■ Exercise: Gather every line below where "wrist" appears.

■ Data to process:
◆ ◆ ◆ ◆ ◆

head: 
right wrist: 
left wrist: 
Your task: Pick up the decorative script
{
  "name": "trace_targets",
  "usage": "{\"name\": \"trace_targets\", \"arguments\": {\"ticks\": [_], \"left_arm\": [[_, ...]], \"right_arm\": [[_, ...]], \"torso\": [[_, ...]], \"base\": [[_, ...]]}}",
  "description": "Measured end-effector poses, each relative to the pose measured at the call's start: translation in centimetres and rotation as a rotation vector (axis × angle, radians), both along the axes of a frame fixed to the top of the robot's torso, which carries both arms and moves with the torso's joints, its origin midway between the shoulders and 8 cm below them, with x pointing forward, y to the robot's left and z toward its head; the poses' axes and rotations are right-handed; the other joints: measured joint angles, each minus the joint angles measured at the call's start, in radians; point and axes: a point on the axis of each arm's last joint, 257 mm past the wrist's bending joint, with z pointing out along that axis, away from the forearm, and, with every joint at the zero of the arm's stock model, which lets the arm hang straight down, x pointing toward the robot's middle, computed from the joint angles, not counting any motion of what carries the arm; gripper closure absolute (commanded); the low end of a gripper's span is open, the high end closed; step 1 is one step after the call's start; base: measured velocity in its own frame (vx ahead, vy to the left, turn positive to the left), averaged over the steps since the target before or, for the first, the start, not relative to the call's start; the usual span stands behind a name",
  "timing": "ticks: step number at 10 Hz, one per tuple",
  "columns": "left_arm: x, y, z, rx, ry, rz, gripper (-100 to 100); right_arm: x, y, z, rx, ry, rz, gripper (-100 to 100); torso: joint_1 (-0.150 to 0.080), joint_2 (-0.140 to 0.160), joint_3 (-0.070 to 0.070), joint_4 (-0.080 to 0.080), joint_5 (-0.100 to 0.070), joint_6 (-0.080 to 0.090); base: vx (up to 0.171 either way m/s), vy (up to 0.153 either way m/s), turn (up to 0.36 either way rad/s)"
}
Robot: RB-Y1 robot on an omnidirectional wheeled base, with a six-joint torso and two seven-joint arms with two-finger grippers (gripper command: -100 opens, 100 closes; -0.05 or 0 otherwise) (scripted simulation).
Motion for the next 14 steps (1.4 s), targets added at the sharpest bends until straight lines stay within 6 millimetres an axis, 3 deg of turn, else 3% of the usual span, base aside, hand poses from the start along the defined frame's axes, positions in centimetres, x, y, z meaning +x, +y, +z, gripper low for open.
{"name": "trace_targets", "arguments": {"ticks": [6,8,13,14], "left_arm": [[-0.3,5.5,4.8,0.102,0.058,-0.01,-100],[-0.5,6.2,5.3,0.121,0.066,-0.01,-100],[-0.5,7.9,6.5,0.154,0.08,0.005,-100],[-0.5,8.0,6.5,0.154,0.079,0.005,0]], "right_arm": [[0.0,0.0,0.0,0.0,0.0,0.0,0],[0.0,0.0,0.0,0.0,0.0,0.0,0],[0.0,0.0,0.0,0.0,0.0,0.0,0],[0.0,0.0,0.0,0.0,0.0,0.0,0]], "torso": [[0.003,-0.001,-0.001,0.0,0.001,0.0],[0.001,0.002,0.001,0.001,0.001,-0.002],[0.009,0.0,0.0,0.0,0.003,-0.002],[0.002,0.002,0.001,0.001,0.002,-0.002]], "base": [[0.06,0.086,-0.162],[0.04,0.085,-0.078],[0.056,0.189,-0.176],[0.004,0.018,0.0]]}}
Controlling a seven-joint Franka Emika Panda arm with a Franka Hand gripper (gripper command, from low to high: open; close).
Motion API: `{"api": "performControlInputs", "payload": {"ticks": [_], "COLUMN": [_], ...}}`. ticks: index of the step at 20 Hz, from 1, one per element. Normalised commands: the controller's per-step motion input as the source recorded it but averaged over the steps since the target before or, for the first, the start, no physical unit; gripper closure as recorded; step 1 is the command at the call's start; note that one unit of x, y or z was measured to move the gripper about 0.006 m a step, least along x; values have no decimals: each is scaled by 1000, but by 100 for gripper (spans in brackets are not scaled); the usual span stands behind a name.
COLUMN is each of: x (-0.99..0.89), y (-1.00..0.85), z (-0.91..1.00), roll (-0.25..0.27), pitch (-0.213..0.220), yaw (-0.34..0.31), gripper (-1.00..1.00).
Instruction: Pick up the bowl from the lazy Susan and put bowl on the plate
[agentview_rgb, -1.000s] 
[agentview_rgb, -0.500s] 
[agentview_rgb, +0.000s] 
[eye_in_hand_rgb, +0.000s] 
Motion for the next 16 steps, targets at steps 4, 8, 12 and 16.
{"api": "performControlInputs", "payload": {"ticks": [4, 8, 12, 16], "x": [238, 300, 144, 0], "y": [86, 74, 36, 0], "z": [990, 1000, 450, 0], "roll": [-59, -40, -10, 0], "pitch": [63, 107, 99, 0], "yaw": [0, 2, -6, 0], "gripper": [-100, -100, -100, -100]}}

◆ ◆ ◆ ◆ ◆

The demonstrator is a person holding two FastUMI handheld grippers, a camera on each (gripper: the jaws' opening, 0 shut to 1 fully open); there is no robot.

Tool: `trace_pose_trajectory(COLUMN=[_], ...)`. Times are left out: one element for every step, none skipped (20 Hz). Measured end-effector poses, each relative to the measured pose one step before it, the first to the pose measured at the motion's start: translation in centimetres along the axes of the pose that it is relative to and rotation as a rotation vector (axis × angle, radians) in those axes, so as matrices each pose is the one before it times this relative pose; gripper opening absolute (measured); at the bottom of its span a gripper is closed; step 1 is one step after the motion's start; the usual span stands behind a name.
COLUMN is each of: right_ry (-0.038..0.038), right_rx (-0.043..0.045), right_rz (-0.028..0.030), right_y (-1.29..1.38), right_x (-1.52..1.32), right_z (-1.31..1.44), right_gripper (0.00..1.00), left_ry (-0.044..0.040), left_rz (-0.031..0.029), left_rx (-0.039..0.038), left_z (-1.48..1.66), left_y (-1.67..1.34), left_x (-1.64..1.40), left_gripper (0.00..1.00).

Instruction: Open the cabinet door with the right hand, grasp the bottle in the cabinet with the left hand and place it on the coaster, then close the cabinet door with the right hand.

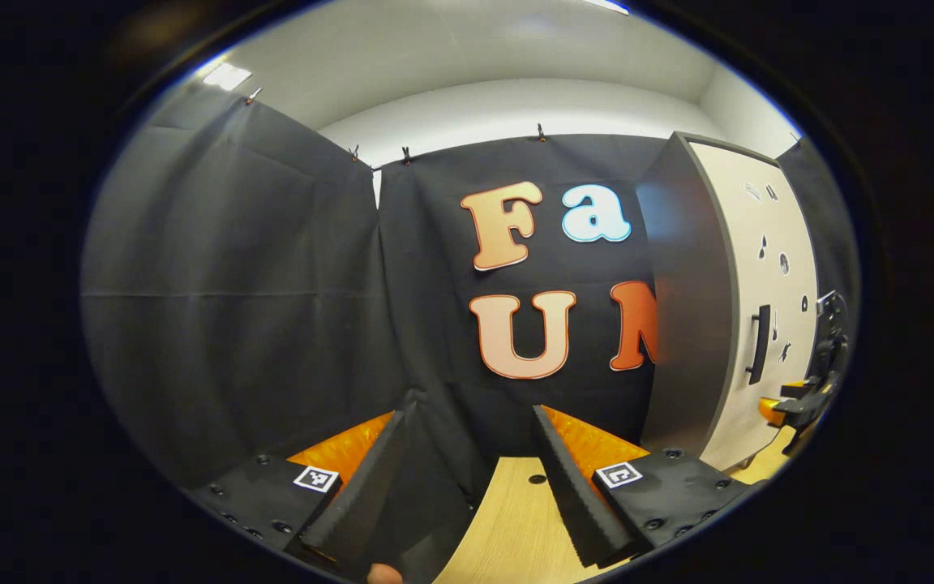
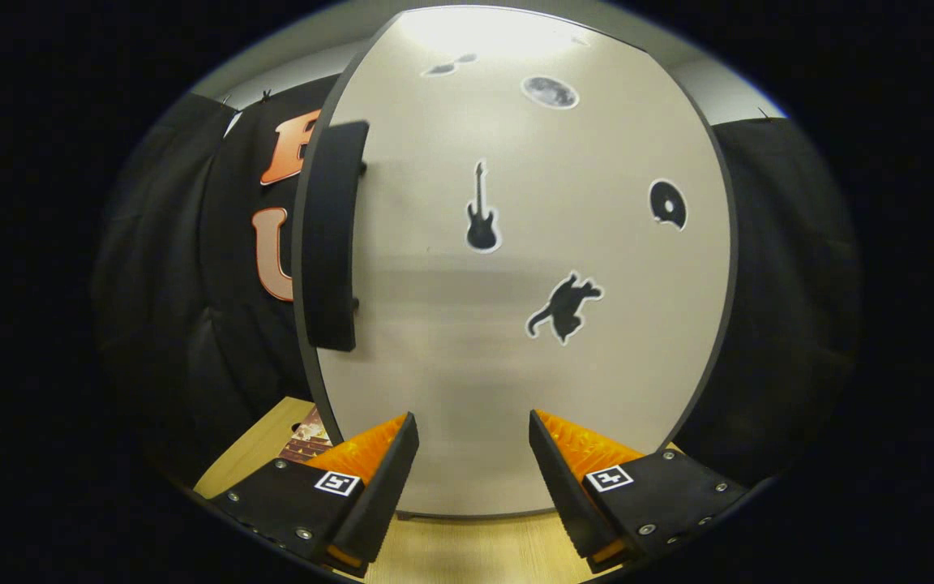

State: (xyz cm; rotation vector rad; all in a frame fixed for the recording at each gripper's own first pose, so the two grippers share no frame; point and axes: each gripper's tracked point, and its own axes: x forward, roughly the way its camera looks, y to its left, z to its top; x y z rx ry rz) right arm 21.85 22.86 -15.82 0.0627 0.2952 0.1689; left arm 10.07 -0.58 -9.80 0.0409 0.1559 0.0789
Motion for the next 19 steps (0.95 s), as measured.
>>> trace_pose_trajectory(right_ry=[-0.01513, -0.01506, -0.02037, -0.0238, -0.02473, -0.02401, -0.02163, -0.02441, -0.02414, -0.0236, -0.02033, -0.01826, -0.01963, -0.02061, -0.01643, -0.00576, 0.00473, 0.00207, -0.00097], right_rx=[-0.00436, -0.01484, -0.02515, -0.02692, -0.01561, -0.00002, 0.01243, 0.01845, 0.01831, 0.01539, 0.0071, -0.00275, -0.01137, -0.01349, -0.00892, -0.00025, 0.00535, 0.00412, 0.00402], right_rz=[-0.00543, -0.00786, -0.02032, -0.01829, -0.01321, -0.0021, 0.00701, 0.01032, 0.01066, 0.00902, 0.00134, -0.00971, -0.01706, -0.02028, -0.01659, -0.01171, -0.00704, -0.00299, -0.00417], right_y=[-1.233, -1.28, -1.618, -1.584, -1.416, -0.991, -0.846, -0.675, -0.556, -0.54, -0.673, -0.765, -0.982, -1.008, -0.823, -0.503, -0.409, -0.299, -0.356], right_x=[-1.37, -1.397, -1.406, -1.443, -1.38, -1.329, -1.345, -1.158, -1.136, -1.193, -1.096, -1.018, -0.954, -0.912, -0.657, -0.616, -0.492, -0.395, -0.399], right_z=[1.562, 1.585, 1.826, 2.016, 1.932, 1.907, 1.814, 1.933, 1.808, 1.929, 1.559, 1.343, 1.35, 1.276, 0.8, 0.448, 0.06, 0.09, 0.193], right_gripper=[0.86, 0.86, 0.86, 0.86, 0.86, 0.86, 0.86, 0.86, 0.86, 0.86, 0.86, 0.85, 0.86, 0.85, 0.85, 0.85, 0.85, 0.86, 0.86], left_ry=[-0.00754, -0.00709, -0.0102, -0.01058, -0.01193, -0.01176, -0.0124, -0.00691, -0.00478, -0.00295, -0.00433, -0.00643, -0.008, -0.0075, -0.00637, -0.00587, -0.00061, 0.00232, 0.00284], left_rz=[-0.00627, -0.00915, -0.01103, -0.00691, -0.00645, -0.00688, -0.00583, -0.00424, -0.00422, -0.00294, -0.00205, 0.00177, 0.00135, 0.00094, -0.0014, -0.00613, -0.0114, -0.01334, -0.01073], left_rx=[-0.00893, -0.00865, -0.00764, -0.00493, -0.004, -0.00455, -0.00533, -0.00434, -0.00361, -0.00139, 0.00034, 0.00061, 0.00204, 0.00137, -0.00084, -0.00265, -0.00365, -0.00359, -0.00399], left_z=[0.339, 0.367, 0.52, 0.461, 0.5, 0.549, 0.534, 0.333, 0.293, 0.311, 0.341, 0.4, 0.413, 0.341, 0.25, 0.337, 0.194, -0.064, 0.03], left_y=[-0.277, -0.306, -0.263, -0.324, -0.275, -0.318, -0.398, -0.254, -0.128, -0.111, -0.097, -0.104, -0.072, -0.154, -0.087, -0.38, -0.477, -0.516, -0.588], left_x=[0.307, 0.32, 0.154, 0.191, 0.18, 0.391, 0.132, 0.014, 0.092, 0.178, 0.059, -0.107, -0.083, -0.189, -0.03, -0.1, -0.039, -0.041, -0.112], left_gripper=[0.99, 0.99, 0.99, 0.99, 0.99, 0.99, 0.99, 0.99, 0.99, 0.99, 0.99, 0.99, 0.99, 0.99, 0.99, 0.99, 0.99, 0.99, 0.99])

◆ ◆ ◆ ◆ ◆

■ Answer for the task:
right wrist: 
left wrist: 
  "description": "Measured end-effector poses, each relative to the pose measured at the call's start: translation in centimetres and rotation as a rotation vector (axis × angle, radians), both along the axes of a frame fixed to the top of the robot's torso, which carries both arms and moves with the torso's joints, its origin midway between the shoulders and 8 cm below them, with x pointing forward, y to the robot's left and z toward its head; the poses' axes and rotations are right-handed; the other joints: measured joint angles, each minus the joint angles measured at the call's start, in radians; point and axes: a point on the axis of each arm's last joint, 257 mm past the wrist's bending joint, with z pointing out along that axis, away from the forearm, and, with every joint at the zero of the arm's stock model, which lets the arm hang straight down, x pointing toward the robot's middle, computed from the joint angles, not counting any motion of what carries the arm; gripper closure absolute (commanded); the low end of a gripper's span is open, the high end closed; step 1 is one step after the call's start; base: measured velocity in its own frame (vx ahead, vy to the left, turn positive to the left), averaged over the steps since the target before or, for the first, the start, not relative to the call's start; the usual span stands behind a name",

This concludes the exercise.